PROBLEM DESCRIPTION: The lines from the start of the data up to and including the one with "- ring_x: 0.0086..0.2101" should be returned exactly, and nothing else.

SUPPLIED ENTRIES:
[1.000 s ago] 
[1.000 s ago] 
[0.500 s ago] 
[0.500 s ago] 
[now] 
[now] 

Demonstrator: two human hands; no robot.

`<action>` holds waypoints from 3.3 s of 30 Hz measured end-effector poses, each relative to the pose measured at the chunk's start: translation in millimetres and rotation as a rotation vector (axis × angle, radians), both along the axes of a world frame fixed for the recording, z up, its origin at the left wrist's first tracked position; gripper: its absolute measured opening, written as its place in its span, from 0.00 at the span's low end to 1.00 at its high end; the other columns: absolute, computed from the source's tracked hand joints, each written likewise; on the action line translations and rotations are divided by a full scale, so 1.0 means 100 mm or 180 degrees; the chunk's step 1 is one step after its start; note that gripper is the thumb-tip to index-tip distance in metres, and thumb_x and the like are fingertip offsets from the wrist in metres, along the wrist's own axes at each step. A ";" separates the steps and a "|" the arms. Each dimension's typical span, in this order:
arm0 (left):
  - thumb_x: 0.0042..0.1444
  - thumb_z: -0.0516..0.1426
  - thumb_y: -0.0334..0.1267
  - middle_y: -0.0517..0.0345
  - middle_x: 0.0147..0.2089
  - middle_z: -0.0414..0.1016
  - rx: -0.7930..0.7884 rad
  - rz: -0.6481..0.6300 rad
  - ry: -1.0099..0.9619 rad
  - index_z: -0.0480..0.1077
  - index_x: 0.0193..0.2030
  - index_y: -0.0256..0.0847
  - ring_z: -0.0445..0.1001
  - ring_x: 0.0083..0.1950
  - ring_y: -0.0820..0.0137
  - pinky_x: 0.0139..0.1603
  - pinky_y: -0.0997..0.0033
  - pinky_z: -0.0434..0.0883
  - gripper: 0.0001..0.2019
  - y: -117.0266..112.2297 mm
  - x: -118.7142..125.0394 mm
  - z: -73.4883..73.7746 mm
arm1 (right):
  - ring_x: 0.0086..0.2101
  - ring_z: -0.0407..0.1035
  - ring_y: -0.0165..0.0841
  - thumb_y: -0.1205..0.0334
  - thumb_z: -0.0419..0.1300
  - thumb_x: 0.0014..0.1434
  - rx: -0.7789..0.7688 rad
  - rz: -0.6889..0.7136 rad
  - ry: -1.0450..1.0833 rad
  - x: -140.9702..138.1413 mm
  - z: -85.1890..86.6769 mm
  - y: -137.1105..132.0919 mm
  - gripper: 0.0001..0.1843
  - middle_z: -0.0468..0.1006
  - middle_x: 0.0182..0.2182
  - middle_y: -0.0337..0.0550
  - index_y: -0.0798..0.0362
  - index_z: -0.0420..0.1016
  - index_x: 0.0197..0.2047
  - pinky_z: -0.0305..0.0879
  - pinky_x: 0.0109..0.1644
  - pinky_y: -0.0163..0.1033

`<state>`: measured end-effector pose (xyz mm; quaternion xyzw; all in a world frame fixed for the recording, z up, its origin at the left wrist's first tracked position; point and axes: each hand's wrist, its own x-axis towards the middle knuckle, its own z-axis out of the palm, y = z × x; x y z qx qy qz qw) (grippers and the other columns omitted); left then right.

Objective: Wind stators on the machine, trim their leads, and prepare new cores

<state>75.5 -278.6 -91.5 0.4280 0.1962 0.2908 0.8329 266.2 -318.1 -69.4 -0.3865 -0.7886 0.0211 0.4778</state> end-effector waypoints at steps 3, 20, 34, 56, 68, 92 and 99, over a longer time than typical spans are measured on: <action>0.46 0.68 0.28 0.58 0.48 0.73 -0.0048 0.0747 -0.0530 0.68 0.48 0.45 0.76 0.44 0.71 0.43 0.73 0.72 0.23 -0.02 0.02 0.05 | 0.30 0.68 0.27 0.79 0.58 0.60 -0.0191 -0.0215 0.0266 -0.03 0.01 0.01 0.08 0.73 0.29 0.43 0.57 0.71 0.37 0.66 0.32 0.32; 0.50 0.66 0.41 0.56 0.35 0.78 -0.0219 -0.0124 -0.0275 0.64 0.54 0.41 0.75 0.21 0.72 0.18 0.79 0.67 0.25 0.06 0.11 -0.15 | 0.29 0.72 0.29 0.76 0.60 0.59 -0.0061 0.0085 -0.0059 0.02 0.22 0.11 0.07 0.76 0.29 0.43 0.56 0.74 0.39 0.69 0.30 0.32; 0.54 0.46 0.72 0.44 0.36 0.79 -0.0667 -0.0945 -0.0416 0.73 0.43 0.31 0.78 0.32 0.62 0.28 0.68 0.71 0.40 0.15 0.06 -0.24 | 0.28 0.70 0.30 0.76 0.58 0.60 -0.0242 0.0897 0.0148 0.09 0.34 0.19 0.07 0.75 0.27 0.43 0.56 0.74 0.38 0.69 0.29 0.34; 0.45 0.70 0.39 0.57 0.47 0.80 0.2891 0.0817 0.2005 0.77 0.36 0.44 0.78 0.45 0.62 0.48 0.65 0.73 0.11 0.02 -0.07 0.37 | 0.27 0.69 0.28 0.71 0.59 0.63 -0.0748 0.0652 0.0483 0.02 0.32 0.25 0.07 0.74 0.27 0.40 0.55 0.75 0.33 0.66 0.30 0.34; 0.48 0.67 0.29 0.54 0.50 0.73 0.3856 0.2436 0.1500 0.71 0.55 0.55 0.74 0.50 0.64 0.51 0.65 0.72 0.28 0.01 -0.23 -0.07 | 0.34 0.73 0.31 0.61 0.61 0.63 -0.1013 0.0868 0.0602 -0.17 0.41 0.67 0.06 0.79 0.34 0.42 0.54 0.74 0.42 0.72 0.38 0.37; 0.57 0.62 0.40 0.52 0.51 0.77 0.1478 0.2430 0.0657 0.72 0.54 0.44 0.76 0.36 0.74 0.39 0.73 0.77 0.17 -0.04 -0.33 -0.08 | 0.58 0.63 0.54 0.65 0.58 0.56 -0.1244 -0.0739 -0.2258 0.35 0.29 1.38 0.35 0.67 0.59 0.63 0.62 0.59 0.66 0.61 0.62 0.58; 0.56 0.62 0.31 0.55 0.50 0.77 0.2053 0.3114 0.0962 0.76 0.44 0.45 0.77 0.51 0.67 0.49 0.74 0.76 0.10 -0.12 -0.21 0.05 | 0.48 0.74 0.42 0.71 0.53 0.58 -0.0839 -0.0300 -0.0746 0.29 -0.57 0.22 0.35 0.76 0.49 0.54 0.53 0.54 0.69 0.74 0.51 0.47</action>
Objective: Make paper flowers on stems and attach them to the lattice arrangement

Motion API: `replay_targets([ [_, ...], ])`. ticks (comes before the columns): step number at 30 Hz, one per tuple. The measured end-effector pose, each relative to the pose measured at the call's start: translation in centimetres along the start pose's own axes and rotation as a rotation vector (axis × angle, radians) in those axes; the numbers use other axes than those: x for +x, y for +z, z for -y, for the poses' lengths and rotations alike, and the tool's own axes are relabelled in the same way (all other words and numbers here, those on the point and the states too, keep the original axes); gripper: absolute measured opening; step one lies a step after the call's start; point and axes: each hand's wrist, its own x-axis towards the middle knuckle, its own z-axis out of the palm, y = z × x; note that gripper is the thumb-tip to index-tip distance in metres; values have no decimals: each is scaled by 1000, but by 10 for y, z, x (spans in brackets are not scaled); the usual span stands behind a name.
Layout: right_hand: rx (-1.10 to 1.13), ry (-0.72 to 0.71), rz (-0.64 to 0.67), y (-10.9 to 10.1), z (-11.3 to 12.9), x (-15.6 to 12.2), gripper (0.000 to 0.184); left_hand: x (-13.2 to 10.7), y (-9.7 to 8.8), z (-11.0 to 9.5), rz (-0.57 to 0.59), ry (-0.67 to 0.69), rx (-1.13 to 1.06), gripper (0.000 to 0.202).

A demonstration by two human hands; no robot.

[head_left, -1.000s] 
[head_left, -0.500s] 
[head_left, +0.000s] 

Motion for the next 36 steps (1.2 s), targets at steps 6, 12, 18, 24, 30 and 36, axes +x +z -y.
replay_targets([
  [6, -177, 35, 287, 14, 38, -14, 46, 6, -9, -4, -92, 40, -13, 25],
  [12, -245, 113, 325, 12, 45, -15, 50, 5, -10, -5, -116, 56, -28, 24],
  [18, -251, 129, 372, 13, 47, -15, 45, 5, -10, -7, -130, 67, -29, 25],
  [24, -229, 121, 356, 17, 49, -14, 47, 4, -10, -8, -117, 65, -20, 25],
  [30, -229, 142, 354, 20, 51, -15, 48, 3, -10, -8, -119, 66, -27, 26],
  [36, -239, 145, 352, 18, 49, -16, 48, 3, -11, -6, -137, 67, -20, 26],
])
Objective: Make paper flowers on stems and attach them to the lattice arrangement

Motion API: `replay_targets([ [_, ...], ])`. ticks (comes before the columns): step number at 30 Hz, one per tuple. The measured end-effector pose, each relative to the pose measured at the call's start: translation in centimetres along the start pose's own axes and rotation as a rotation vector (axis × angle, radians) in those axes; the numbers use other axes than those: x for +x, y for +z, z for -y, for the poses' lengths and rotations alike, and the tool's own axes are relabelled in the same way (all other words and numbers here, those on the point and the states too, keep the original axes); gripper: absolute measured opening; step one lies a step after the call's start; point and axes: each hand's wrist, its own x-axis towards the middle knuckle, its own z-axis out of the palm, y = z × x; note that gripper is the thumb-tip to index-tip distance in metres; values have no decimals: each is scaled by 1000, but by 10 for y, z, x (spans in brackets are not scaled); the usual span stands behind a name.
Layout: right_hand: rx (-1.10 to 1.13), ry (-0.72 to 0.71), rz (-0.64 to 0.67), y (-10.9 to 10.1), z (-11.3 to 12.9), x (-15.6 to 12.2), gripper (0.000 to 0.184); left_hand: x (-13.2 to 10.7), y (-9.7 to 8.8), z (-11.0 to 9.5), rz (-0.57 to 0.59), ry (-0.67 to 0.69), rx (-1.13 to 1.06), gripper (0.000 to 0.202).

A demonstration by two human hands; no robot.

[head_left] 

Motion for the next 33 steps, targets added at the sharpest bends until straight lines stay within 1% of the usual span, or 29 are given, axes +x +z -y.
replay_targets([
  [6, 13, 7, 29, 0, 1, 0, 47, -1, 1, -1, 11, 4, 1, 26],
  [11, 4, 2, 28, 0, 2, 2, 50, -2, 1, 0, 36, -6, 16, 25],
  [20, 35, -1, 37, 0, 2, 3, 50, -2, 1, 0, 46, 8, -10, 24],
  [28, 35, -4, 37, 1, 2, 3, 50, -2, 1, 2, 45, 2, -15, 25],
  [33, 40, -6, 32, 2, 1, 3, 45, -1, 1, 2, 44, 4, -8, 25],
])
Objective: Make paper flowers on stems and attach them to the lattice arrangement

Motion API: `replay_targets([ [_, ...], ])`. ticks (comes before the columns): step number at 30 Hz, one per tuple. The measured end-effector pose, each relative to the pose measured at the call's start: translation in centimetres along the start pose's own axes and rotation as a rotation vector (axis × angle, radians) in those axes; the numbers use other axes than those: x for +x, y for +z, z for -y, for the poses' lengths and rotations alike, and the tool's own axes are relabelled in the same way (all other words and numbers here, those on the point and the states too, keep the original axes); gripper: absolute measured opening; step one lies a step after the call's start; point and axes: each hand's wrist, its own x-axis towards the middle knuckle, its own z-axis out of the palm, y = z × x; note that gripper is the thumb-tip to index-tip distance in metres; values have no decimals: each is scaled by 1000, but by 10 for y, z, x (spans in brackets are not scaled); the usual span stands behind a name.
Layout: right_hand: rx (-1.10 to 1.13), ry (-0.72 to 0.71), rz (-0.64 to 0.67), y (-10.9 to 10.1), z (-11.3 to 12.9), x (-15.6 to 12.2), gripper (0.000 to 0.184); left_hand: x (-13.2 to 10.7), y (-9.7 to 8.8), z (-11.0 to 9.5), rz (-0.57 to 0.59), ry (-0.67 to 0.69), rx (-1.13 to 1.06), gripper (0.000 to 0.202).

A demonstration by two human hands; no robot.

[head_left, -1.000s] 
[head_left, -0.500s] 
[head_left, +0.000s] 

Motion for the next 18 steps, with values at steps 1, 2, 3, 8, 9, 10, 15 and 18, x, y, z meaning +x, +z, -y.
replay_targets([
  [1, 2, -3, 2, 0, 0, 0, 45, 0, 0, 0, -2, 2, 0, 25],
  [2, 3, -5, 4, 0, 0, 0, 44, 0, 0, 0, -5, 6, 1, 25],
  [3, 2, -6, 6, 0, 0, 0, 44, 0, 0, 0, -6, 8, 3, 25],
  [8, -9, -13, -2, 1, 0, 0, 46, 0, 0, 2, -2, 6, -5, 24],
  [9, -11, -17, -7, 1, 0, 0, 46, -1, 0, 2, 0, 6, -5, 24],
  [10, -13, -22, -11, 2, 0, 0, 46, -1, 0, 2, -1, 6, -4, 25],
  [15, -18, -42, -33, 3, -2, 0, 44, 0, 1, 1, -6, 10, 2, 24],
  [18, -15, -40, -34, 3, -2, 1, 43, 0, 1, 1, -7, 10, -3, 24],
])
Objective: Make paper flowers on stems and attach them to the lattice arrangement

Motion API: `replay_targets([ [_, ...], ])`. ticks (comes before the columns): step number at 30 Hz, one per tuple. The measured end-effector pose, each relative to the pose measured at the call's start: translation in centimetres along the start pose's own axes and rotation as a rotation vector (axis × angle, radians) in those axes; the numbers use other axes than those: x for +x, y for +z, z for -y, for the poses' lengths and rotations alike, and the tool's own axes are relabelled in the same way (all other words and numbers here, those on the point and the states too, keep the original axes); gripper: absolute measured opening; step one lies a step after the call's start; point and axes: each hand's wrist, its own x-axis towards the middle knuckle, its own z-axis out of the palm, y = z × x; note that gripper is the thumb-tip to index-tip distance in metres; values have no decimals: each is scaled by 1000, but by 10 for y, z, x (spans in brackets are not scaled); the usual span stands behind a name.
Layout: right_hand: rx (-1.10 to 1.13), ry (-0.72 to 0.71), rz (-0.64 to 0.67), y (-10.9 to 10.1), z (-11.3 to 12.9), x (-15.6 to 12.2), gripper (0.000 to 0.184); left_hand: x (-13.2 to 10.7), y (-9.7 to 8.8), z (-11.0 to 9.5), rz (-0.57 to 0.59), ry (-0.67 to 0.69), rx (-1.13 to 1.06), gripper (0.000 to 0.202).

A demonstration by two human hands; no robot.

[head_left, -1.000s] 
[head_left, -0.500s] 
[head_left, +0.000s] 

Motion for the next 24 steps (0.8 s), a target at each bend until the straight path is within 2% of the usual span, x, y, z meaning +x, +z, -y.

SOLUTION TO THE EXERCISE:
[1.000 s ago] 
[1.000 s ago] 
[0.500 s ago] 
[0.500 s ago] 
[now] 
[now] 

Demonstrator: two human hands; no robot.

`<action>` holds waypoints from 3.3 s of 30 Hz measured end-effector poses, each relative to the pose measured at the chunk's start: translation in millimetres and rotation as a rotation vector (axis × angle, radians), both along the axes of a world frame fixed for the recording, z up, its origin at the left wrist's first tracked position; gripper: its absolute measured opening, written as its place in its span, from 0.00 at the span's low end to 1.00 at its high end; the other columns: absolute, computed from the source's tracked hand joints, each written likewise; on the action line translations and rotations are divided by a full scale, so 1.0 means 100 mm or 180 degrees; the chunk's step 1 is one step after its start; note that gripper is the thumb-tip to index-tip distance in metres, and thumb_x and the like are fingertip offsets from the wrist in metres, along the wrist's own axes at each step. A ";" separates the steps and a "|" the arms. Each dimension's typical span, in this order:
arm0 (left):
  - thumb_x: 0.0042..0.1444
  - thumb_z: -0.0516..0.1426
  - thumb_y: -0.0334..0.1267
  - middle_y: -0.0517..0.0345
  - middle_x: 0.0147..0.2089
  - middle_z: -0.0414..0.1016
  - rx: -0.7930..0.7884 rad
  - rz: -0.6481..0.6300 rad
  - ry: -1.0099..0.9619 rad
  - index_z: -0.0480..0.1077
  - index_x: 0.0193..0.2030
  - index_y: -0.0256..0.0847
  - ring_z: -0.0445..0.1001
  - ring_x: 0.0083..0.1950
  - ring_y: -0.0820..0.0137
  - pinky_x: 0.0139..0.1603
  - pinky_y: -0.0997..0.0033
  - pinky_z: -0.0434..0.0883
  - gripper: 0.0001..0.2019
  - y: -117.0266..112.2297 mm
  - x: -118.7142..125.0394 mm
  - z: -73.4883..73.7746 mm
arm1 (right):
  - ring_x: 0.0086..0.2101

Nothing else is required to complete this exercise.